◆ TASK GOAL:
Using the listing below, retype exactly the lines starting at the one with "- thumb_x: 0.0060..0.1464" and ending at the one with "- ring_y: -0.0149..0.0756", and include both.
#### DATA
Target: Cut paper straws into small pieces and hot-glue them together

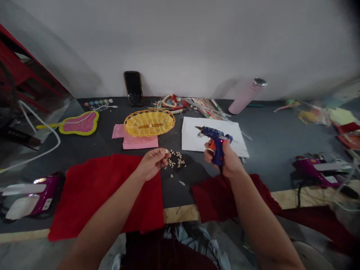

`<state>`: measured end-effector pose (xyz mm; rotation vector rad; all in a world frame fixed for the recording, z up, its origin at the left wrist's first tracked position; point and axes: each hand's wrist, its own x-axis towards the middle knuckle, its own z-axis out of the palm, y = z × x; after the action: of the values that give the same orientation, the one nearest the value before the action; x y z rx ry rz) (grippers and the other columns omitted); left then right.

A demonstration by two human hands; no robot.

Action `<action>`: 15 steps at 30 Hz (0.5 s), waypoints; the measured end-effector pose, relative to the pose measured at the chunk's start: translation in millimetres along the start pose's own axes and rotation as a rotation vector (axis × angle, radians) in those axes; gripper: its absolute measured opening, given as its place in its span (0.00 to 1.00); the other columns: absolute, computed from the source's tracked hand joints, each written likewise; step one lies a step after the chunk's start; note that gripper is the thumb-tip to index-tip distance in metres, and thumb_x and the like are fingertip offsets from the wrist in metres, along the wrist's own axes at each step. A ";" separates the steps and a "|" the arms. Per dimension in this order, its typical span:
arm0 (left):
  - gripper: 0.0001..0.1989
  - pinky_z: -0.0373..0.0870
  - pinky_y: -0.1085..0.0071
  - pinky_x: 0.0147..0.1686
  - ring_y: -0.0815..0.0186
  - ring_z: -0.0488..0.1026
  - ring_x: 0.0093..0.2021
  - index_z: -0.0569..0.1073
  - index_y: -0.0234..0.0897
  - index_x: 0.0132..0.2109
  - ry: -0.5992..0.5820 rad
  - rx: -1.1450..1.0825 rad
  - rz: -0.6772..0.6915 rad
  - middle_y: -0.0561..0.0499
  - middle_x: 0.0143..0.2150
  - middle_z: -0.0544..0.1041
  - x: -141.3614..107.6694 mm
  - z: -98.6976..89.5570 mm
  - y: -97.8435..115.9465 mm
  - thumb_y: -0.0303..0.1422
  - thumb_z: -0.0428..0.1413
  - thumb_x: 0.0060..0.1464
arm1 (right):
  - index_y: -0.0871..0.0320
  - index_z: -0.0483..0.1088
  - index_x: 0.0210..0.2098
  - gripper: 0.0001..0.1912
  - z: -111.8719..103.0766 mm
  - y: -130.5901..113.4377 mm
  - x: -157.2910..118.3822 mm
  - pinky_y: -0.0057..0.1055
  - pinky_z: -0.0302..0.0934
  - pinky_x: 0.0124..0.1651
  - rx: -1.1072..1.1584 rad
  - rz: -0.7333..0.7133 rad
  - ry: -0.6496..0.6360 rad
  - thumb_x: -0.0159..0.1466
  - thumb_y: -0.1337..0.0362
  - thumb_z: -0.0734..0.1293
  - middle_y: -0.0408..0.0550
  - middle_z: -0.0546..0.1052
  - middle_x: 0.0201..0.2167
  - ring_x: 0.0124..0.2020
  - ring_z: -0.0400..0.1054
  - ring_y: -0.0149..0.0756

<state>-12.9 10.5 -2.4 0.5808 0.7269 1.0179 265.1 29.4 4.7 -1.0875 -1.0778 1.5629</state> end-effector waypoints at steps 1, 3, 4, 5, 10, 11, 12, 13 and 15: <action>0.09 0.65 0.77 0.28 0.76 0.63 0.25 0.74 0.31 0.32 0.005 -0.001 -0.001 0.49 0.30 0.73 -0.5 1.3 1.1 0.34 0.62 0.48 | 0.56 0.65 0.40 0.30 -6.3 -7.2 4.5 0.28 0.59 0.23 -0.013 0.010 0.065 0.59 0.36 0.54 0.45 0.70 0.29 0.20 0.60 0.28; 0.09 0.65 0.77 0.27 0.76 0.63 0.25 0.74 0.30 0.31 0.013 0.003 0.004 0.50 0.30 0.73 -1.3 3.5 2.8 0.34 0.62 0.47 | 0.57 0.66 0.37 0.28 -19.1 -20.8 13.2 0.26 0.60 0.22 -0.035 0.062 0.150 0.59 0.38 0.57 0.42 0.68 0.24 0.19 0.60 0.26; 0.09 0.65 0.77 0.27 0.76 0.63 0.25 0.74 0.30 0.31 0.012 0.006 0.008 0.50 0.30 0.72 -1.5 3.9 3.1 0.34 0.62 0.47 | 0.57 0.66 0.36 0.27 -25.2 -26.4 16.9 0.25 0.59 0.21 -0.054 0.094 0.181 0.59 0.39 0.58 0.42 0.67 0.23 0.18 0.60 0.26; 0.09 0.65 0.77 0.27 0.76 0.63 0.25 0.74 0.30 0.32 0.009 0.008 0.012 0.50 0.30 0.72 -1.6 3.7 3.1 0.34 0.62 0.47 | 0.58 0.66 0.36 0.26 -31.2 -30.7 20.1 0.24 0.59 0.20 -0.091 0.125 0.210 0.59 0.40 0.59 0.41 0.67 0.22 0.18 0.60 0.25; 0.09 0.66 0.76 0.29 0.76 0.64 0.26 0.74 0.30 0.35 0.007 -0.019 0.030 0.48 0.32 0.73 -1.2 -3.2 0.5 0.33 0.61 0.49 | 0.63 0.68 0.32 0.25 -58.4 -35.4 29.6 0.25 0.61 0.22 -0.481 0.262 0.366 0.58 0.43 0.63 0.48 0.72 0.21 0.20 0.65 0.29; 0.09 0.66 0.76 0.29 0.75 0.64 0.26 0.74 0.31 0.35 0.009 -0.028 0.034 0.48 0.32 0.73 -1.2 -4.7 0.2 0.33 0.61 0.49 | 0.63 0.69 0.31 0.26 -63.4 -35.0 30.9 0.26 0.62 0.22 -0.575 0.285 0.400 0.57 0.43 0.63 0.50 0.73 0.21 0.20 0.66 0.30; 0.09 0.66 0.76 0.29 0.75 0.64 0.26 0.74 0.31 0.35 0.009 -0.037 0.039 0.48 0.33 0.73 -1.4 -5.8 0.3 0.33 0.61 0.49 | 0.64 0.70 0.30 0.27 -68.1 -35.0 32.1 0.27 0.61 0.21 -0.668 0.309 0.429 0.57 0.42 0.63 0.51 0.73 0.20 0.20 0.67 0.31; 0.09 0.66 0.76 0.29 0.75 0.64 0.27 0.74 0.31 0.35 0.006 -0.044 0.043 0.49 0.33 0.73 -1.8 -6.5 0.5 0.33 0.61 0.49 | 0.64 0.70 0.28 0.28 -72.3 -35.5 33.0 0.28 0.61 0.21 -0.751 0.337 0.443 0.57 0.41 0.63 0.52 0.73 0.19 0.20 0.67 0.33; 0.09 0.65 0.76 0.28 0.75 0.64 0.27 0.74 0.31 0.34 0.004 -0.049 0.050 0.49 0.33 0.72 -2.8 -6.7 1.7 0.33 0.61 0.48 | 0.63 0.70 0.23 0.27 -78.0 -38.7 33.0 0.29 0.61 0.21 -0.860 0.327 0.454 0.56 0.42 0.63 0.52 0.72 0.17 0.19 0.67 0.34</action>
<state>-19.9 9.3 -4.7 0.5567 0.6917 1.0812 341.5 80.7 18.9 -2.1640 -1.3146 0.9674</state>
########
◆ EXPECTED OUTPUT:
  - thumb_x: 0.0060..0.1464
arm1 (right):
  - index_y: -0.0871..0.0320
  - index_z: -0.0483..0.1088
  - index_x: 0.0210..0.2098
  - gripper: 0.0001..0.1912
  - z: -111.8719..103.0766 mm
  - y: -130.5901..113.4377 mm
  - x: -157.2910..118.3822 mm
  - pinky_y: -0.0057..0.1055
  - pinky_z: -0.0302..0.0934
  - pinky_x: 0.0124..0.1651
  - rx: -1.1072..1.1584 rad
  - rz: -0.7333..0.7133 rad
  - ry: -0.6496..0.6360 rad
  - thumb_x: -0.0159..0.1466
  - thumb_y: -0.1337..0.0362
  - thumb_z: -0.0734..0.1293
  - middle_y: -0.0408..0.0550
  - middle_z: -0.0546..0.1052
  - middle_x: 0.0201..0.2167
  - ring_x: 0.0124..0.2020
  - ring_z: -0.0400..0.1054
  - ring_y: -0.0149..0.0756

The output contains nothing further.